The novel I am currently writing is about a former concert pianist who loses his right hand in a motor accident, so I am always keen to sit where I can study the movement of fingers, hands, arms and even the shoulders of a maestro, while listening carefully to the music they make. The Russians tend to over-dramatize, using large, flourishing lifts and pounces, while some pianists seem to use their whole upper torsos in a sequence of movements up and down the keys. I am a fan of Simon Tedeschi, having followed him since he was doing gigs as a teenager (maybe a bit older but he looked like a teenager) but his performances, although spectacular, remind me of an athlete as he pounds the keys with so much energy that I feel quite exhausted and he certainly looks worn out. I haven’t seen him lately so, maybe that’s an outdated comment.
Aleksandar Madzar played from the heart, both mentally and physically and his hands moved like a ballet dancer, gliding over keys with a seemingly effortless touch, one hand lifting gracefully in the air, to float onto the next note, above or below the one just played. Even when performing the fast and furious movements in the Shostakovich Cello Sonata, although his fingers moved at almost blinding speed, this pianist made it look relatively easy. Of course it wasn’t, and he must have been exhausted at the end of the final piece, but his hands and fingers still moved like a dancer, just a very quick and agile one.
My character is fictional. I have been looking for the performer who makes exquisite sound from this instrument called a piano. Once before, in London, I saw and heard Marc-Andre Hamelin performing at Wigmore Hall. As research for this novel, (which I started writing in about 1993) I took a young budding pianist with me to that concert. I think he was even more excited than me, when, after the concert, we met Mr Hamelin as he was having supper with a friends at the same cafe as us. Imagine my delight when I could ask this real maestro how he would feel and what he would do if he lost his right hand.
I use his responses in my story, so you’ll have to wait to read the novel.
Back to our concert in Perth last Saturday night. For me, because of my particular interest, and I suppose also because I can play the piano, very basically these days, but at least I know what is required if one hopes to achieve any sort of success, the piano did tend to dominate my attention, but the cellist was WOW!!!

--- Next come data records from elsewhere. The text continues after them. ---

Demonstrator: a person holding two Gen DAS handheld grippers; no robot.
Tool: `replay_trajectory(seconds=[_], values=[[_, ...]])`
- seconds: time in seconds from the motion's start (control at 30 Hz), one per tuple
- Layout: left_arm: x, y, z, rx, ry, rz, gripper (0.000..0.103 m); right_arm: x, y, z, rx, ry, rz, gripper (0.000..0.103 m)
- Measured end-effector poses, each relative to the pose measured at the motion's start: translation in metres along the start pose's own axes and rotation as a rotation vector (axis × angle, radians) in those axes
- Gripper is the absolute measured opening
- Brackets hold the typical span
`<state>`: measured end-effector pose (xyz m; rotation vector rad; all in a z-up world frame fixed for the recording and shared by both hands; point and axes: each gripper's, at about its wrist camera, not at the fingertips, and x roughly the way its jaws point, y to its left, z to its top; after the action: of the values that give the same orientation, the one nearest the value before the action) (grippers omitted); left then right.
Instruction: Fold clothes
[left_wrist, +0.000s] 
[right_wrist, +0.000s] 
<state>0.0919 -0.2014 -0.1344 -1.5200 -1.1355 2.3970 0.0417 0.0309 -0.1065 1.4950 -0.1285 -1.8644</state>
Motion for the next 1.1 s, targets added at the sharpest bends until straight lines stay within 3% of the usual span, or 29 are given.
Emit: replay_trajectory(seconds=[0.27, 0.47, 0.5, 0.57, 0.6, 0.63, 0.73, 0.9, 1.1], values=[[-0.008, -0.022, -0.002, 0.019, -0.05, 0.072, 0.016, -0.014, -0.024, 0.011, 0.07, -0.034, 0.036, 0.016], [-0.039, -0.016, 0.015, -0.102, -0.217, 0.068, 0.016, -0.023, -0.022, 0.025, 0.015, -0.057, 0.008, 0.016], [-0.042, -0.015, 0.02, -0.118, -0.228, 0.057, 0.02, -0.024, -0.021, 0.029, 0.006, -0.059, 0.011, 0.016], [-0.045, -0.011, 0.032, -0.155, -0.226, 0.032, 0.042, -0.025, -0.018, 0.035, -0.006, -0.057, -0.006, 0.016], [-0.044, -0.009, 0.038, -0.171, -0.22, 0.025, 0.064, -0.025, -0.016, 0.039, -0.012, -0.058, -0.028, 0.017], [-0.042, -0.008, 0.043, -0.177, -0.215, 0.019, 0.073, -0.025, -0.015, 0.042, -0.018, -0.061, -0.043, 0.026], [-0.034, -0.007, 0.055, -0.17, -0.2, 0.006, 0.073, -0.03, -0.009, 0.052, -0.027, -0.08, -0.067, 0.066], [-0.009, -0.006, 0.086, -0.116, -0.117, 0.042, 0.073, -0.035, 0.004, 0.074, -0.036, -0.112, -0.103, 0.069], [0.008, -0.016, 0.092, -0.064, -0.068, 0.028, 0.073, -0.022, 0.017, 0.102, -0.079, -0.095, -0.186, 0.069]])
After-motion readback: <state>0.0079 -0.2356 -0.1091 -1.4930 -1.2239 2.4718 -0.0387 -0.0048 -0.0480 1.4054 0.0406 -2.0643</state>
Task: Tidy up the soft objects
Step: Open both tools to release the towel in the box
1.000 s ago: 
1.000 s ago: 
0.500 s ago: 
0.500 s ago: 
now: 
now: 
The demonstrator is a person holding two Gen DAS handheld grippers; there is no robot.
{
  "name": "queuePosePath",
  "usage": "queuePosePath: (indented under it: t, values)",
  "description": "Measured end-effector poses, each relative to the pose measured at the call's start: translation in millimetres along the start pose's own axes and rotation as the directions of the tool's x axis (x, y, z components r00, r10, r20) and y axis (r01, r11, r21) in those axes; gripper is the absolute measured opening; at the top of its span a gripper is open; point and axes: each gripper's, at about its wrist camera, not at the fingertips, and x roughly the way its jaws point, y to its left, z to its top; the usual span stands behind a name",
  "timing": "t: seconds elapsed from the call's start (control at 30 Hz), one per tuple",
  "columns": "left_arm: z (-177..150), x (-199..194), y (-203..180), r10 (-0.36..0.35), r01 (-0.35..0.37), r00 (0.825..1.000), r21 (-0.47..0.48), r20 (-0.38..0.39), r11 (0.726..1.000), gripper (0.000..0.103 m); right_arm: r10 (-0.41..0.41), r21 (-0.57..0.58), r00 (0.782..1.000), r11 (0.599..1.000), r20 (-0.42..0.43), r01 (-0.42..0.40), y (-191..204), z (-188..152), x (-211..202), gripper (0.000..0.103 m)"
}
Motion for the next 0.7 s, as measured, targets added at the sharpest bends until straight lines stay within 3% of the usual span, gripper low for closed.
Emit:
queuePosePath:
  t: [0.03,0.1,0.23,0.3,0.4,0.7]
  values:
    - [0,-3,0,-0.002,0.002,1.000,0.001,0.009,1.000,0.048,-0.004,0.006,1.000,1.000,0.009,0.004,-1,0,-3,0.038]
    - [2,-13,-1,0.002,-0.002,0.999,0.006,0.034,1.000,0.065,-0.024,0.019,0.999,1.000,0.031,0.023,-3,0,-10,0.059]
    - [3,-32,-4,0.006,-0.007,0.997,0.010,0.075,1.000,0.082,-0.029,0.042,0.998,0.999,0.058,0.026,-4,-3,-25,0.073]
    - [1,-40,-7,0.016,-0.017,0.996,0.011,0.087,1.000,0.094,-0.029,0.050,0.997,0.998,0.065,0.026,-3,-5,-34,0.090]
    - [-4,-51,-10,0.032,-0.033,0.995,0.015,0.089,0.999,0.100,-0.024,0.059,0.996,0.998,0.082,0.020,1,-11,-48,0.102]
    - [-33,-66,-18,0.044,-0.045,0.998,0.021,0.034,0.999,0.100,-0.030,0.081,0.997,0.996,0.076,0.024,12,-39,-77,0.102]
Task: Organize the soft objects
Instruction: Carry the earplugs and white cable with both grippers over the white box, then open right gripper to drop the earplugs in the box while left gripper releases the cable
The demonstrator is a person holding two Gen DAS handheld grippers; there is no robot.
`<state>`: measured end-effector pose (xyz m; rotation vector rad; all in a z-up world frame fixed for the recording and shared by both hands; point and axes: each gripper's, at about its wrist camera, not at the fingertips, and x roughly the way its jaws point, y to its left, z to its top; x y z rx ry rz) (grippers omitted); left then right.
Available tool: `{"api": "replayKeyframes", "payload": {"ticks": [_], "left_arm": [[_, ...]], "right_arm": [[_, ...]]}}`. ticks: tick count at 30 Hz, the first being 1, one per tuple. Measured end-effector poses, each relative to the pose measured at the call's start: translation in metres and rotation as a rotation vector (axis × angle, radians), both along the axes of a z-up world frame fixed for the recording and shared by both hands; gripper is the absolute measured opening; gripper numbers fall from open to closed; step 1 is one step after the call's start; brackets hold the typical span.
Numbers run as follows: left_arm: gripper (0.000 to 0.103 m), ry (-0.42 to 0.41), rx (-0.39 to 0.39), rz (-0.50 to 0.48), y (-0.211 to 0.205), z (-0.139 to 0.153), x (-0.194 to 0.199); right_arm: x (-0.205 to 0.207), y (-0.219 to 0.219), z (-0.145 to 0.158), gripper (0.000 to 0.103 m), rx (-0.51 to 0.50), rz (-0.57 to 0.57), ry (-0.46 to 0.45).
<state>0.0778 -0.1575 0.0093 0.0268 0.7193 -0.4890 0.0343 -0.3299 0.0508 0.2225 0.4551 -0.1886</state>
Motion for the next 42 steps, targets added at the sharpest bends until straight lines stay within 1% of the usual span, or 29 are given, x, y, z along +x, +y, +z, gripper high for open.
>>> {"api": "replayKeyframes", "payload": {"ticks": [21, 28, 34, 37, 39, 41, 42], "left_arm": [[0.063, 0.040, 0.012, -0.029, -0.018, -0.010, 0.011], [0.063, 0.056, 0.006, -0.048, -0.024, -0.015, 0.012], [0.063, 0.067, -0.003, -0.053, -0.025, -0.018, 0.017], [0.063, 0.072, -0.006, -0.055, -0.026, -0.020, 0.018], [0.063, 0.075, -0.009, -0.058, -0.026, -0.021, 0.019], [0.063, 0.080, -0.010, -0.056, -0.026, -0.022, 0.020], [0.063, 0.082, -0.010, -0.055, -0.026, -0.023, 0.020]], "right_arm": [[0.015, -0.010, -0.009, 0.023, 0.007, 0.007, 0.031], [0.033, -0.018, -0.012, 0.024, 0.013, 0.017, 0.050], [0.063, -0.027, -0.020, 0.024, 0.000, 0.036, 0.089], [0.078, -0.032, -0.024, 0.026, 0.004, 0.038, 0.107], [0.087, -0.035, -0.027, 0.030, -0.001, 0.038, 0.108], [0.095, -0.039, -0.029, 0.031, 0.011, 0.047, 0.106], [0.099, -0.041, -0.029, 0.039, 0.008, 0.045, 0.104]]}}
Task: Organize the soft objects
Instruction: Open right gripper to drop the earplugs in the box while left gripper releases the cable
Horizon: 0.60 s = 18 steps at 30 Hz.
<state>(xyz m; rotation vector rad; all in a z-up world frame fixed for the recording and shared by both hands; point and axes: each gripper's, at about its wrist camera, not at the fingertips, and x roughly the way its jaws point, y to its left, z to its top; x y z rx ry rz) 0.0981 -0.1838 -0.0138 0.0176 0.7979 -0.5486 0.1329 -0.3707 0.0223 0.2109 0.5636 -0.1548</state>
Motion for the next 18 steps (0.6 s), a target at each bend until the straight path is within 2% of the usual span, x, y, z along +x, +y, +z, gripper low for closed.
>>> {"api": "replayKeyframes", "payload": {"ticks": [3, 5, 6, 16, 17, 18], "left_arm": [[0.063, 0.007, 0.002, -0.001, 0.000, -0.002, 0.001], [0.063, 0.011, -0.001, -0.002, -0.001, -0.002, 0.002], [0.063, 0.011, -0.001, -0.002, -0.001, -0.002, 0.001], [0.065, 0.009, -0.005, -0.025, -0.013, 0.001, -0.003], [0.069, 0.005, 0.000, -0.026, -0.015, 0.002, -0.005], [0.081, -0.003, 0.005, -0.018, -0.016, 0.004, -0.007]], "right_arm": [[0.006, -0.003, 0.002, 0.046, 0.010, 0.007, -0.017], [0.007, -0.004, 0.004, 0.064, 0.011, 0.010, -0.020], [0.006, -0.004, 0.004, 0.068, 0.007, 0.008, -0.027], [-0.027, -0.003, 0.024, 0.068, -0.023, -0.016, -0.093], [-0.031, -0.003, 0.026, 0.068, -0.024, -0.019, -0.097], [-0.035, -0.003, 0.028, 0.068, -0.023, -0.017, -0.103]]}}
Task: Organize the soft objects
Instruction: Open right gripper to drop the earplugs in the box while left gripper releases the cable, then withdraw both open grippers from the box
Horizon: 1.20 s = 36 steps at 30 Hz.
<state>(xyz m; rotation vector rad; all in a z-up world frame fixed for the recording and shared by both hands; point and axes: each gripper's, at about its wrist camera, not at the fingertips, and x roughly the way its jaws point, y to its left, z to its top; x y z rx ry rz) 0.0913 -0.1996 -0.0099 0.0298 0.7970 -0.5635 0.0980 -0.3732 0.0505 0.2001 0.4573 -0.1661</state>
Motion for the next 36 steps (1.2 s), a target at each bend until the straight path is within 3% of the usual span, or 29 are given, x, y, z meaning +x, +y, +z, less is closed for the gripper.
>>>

Nicholas Altstaedt looks rather like our West Australian garden guru on the ABC gardening program. Dark curly hair, reaching almost to his shoulders, frequently falling over his face and needing the straying bits tucked back behind his ears. The more wildly he played (and he frequently had the bow and cello doing a frantic dance) the more his hair bounced and flew all over the place.
He rarely appeared to look at the musical score, instead, leaning back in his chair, eyes closed, his head tilted up as if communing with the heavens, the fingers of his left hand quivered or glided over and along the strings of his cello while the bow either seemed to melt into and over his 1750s Gigli instrument or sped up and down, all over the place in the wildest, fastest rendition of any cello playing, or any movement of bows and fingers, I’ve seen. As each piece ended, Alstraedt stood up, revealing at least one string dangling from the end of his bow. I think he must have re-strung every bit of it by the end of the concert. He was magnificent and the audience went wild.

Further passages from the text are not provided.